A vida é curiosa. Sou filha de uma ‘fada do lar’ que sabia fazer (e bem) tudo aquilo que as mulheres da sua geração não compravam fora. Quer porque a oferta era muito menor, quer porque a disponibilidade de compra também não era grande. E havia uma cultura do ‘fazer em casa’, do ‘aproveitar’ e ‘remendar’, maximizando os recursos que eram escassos. Tive imensas oportunidades de aprendizagem, que desperdicei. Andei literalmente a fugir da agulha e do entendimento do mundo a ela associado e, só agora começo a entender.
Tive que me fartar da cultura do consumismo, do ‘compra e deita fora’ descartável, para entender a magia do remendo e do conserto, agora embrulhado num entendimento (alguns dizem moda) de sustentabilidade, de teoria filosófica Japonesa que advoga a anti perfeição e considera a ruptura e o remendo como parte da história de um objecto; de outras formas de nos relacionarmos com o mundo dos objectos; de novas formas de reutilizar; também como forma de activismo ambientalista; e no meu caso, talvez acima de tudo, como forma de entender que as coisas e as relações entre as pessoas podem ter muitas novas oportunidades, até concluirmos que chegou o fim de vida.

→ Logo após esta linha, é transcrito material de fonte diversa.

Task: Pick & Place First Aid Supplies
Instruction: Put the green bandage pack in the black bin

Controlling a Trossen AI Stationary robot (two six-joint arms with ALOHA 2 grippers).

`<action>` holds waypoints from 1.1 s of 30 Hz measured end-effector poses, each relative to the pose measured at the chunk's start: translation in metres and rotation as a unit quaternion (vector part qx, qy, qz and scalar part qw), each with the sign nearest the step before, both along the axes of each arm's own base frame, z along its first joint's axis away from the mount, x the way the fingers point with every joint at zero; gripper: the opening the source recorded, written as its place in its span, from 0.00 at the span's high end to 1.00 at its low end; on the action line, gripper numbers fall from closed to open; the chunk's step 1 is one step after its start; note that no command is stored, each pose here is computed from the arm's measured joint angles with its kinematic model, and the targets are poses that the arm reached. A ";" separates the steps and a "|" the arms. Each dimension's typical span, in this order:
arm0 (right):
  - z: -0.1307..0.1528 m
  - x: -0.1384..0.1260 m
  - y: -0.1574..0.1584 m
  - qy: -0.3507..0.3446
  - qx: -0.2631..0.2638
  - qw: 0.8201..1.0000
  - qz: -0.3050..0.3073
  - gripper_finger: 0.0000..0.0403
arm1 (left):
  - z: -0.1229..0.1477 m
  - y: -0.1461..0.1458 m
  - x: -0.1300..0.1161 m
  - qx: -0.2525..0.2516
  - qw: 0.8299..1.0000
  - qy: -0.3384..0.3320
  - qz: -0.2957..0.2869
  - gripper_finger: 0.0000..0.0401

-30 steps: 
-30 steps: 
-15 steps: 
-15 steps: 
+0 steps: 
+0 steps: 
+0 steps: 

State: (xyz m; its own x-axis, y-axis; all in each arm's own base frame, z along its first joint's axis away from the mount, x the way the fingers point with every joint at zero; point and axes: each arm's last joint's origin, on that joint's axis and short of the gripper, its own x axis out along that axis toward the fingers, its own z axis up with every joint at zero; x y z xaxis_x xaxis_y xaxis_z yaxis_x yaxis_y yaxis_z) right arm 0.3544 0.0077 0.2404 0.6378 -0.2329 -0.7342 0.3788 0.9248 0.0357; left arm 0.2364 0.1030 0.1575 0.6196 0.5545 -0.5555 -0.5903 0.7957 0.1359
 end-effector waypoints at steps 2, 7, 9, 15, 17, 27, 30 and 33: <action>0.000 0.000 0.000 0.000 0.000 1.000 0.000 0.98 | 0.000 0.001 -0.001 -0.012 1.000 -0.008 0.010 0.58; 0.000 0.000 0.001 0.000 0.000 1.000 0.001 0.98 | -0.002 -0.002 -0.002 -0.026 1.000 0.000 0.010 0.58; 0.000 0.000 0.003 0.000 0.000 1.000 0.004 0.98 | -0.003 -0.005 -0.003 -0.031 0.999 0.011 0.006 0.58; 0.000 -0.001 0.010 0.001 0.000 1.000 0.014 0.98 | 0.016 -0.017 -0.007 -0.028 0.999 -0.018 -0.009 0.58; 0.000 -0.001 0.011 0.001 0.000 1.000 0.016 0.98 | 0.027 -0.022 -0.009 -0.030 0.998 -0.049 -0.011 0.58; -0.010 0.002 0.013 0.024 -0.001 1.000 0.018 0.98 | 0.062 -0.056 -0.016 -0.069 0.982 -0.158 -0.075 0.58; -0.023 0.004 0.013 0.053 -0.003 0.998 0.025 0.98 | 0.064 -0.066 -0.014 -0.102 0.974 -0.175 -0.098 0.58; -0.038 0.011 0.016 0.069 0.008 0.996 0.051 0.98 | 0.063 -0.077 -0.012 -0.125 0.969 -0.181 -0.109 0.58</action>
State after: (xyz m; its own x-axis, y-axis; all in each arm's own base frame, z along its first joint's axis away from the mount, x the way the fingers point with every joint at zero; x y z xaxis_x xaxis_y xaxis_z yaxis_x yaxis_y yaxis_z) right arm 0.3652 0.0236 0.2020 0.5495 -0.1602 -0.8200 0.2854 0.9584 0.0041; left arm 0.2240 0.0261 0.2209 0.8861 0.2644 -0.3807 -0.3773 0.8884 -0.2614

Continuo com fraco jeito para a agulha e ainda não consegui aprender a trabalhar com a máquina de costura, mas tenho isso em meta. O que eu já consigo é entender. Entendo a importância destas coisas – de reutilizar, de remendar, de assumir imperfeições e de achar bonito que pessoas façam isso consigo, com os outros e com as coisas. Mais do que coisas velhas remendadas ou relações recuperadas o que existe mesmo é a possibilidade gigante de aceitar – e é tão difícil aceitar, de transformar em algo diferente, de reinventar. Assim como contar histórias é uma inevitabilidade. Faz parte de sermos humanos e das nossas culturas e sociabilidades. As coisas têm histórias como as pessoas têm histórias. E contam-nas de muitas maneiras diferentes.
Tudo isto a propósito desta época cheia de boas intenções e gestos nobres mas que, em muitos casos, acaba atulhada em consumo com prestações para o ano todo e sacos de lixo de fim de festa. Cada um saberá de si… Para mim, cada vez mais, celebrar (o Natal, o Ano Novo ou qualquer outro pretexto) é estar junto, contar histórias e ir remendando o que estiver por remendar, com criatividade e amor.
Acho que a nossa humanidade precisa de muito conserto.